◆ **ACTIVITY**
Some lines in the material below hold the word "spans". Copy all of them.

◆ **RECORD EXTRACTS**
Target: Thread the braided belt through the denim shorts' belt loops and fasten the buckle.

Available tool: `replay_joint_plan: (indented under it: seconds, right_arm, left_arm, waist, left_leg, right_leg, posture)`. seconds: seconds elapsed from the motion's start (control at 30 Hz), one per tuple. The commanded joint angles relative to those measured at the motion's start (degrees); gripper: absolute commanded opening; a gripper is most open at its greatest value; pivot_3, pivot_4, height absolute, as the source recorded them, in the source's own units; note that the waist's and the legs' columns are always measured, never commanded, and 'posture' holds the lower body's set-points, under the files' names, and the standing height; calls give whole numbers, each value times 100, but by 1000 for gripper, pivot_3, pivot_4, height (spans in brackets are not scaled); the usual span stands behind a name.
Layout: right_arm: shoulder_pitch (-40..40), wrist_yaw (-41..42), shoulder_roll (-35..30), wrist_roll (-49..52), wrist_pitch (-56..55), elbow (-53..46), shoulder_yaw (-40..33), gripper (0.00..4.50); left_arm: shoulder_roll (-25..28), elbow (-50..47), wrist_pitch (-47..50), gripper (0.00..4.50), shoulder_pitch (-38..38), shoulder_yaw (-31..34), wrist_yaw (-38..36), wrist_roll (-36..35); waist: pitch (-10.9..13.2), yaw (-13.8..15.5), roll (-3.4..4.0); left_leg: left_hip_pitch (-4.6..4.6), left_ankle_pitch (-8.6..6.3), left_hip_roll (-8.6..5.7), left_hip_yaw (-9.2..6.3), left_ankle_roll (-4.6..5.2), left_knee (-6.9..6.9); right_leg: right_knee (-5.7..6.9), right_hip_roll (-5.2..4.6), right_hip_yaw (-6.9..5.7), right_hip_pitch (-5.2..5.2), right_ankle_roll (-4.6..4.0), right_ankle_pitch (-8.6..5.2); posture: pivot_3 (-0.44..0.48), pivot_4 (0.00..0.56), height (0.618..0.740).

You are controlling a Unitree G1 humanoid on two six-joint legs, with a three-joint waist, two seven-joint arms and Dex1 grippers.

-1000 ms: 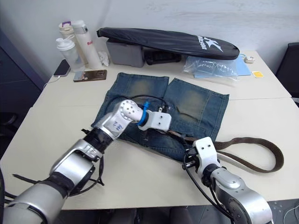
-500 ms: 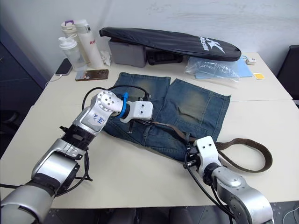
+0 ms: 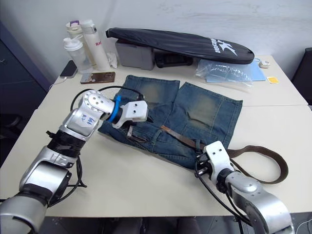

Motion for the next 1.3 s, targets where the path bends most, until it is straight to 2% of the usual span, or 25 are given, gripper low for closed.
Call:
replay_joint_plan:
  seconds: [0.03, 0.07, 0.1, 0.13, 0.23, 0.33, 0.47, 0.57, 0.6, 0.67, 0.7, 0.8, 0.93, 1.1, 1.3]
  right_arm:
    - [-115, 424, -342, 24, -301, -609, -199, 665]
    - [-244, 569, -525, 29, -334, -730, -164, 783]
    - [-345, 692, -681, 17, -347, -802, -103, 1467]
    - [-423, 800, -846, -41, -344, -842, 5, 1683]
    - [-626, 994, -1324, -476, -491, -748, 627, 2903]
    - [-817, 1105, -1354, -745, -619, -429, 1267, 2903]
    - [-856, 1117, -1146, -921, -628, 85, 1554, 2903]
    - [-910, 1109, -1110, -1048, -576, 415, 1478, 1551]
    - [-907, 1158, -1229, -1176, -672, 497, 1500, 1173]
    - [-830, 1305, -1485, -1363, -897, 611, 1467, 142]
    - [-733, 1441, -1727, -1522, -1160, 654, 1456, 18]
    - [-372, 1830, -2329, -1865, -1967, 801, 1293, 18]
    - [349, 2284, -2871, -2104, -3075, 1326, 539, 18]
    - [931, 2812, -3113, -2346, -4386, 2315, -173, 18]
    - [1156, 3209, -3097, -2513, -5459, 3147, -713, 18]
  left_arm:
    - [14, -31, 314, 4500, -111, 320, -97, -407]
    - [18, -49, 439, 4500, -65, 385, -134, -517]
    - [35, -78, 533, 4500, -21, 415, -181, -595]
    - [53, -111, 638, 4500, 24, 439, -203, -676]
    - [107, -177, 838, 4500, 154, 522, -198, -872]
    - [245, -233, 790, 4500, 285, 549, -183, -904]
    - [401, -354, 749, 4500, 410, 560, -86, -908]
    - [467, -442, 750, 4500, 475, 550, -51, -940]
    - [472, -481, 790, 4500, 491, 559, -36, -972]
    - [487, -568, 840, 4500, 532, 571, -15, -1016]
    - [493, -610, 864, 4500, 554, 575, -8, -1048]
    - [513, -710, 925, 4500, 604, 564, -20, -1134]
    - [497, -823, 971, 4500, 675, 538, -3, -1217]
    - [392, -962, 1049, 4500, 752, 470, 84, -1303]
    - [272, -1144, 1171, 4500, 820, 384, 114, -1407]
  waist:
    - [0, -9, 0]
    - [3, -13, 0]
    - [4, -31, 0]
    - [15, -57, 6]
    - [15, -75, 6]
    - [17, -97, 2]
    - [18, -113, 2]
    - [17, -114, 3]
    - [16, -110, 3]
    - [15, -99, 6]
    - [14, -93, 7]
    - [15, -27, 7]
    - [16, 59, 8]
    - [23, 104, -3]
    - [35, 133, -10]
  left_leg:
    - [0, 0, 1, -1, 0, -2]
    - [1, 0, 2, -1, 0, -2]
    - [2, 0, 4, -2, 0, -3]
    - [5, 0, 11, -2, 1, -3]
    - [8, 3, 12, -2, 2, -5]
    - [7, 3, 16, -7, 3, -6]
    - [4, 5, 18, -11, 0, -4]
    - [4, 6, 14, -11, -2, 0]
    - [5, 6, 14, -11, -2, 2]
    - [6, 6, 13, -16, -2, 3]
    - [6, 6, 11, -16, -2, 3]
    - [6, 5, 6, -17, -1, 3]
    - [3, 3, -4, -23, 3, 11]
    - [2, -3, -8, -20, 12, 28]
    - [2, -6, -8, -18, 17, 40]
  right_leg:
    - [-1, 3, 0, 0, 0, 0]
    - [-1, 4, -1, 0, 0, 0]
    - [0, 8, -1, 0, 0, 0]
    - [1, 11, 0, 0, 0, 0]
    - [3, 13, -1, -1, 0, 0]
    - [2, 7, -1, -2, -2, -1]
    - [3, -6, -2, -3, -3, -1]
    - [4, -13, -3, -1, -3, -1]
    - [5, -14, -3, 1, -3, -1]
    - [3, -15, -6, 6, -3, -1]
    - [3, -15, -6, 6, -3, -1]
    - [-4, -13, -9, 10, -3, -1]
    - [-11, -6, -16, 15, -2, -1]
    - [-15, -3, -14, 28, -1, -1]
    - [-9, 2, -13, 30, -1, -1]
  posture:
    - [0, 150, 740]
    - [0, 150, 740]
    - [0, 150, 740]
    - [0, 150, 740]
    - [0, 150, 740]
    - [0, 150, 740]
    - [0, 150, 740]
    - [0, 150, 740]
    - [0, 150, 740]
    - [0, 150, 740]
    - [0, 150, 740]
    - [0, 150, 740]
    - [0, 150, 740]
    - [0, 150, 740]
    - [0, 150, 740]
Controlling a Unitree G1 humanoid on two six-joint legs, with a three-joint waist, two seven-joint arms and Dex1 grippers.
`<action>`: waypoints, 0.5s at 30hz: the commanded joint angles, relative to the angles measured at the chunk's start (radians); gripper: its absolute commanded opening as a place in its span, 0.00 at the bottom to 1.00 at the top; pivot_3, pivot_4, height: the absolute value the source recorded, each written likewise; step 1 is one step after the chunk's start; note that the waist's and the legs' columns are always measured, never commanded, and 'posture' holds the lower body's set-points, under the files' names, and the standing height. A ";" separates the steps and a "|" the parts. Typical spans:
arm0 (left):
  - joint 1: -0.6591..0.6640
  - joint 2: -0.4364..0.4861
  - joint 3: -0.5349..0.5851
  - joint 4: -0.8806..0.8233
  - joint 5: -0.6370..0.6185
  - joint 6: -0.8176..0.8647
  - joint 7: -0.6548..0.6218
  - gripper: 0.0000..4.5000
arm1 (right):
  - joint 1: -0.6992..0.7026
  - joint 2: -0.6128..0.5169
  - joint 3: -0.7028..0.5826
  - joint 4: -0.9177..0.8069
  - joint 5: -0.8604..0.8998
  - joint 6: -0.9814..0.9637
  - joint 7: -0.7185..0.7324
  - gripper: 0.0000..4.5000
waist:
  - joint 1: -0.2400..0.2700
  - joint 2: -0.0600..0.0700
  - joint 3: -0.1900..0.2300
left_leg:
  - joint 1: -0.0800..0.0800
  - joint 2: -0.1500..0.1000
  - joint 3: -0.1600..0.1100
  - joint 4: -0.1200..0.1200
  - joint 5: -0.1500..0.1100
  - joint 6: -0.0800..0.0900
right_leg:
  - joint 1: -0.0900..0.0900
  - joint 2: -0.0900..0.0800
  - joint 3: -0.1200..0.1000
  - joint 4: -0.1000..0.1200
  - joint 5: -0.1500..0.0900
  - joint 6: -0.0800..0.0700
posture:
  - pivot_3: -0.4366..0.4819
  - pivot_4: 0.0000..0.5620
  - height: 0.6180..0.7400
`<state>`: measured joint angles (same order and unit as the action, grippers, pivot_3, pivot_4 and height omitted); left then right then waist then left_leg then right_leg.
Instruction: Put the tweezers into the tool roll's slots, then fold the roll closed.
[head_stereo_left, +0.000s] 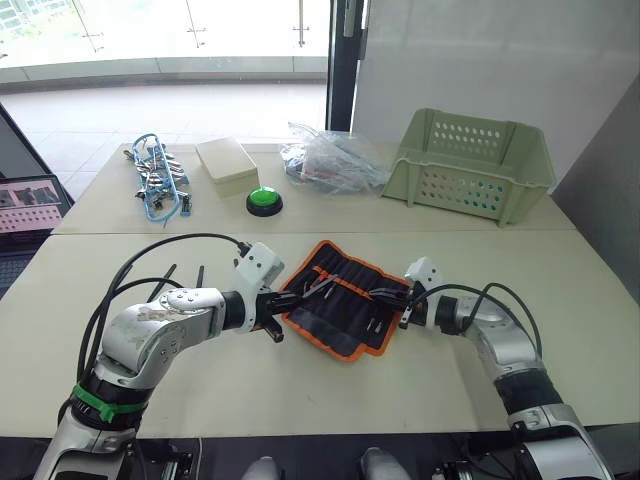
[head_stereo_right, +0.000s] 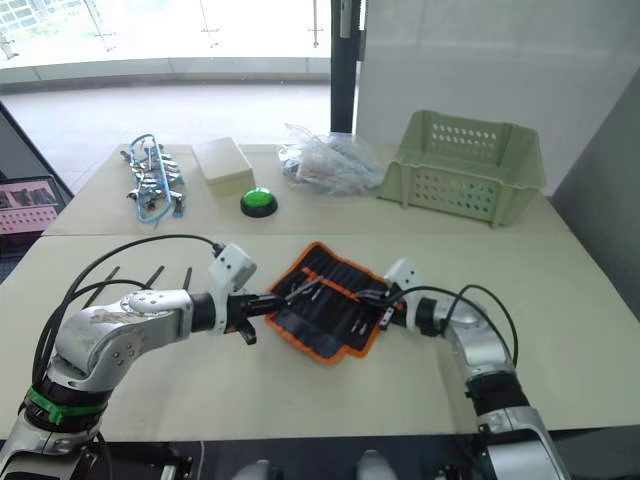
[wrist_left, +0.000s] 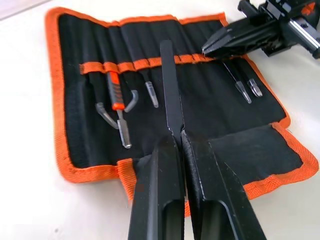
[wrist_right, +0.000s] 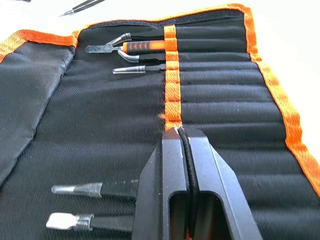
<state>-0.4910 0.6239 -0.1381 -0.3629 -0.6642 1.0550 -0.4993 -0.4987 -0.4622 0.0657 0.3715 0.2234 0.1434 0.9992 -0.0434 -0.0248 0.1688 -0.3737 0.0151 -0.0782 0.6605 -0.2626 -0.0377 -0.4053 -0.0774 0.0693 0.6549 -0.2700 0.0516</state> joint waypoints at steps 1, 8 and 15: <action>-0.039 -0.024 -0.019 0.003 0.025 0.012 -0.005 0.00 | 0.009 -0.006 -0.030 -0.032 0.029 0.017 0.000 0.00 | 0.000 0.000 0.000 | 0.000 0.000 0.000 0.000 0.000 0.000 | 0.000 0.000 0.000 0.000 0.000 0.000 | 0.48 0.27 1.00; -0.065 -0.069 -0.080 0.041 0.084 0.067 0.019 0.00 | 0.044 -0.041 -0.001 -0.012 -0.008 0.011 0.011 0.00 | 0.000 0.000 0.000 | 0.001 0.000 0.000 0.000 0.000 0.000 | 0.001 0.000 0.000 0.000 0.000 0.000 | 0.48 0.27 1.00; -0.059 -0.111 -0.071 0.059 0.125 0.097 0.053 0.00 | 0.057 -0.033 -0.009 0.007 0.004 0.011 -0.001 0.00 | 0.002 0.000 0.000 | 0.001 0.000 0.000 0.000 0.000 0.000 | 0.002 0.000 0.000 0.000 0.000 0.000 | 0.48 0.27 1.00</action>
<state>-0.5439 0.5247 -0.2215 -0.2898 -0.5477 1.1420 -0.4547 -0.4652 -0.4938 0.0576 0.3619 0.2372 0.1437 1.0006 -0.0419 -0.0251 0.1686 -0.3727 0.0147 -0.0783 0.6609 -0.2622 -0.0381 -0.4035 -0.0776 0.0693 0.6548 -0.2700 0.0516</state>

◆ **ANSWER TO THIS EXERCISE**
Available tool: `replay_joint_plan: (indented under it: seconds, right_arm, left_arm, waist, left_leg, right_leg, posture)`. seconds: seconds elapsed from the motion's start (control at 30 Hz), one per tuple. The commanded joint angles relative to those measured at the motion's start (degrees); gripper: absolute commanded opening; a gripper is most open at its greatest value; pivot_3, pivot_4, height absolute, as the source recorded them, in the source's own units; note that the waist's and the legs' columns are always measured, never commanded, and 'posture' holds the lower body's set-points, under the files' names, and the standing height; calls give whole numbers, each value times 100, but by 1000 for gripper, pivot_3, pivot_4, height (spans in brackets are not scaled); the usual span stands behind a name.
`<action>`: waypoints, 0.5s at 30hz: the commanded joint angles, relative to the angles measured at the chunk's start (radians); gripper: its absolute commanded opening as a place in its span, 0.00 at the bottom to 1.00 at the top; pivot_3, pivot_4, height: the absolute value the source recorded, each written likewise; step 1 is one step after the chunk's start; note that the waist's and the legs' columns are always measured, never commanded, and 'posture' holds the lower body's set-points, under the files' names, and the standing height. A ";" separates the steps and a "|" the parts. Typical spans:

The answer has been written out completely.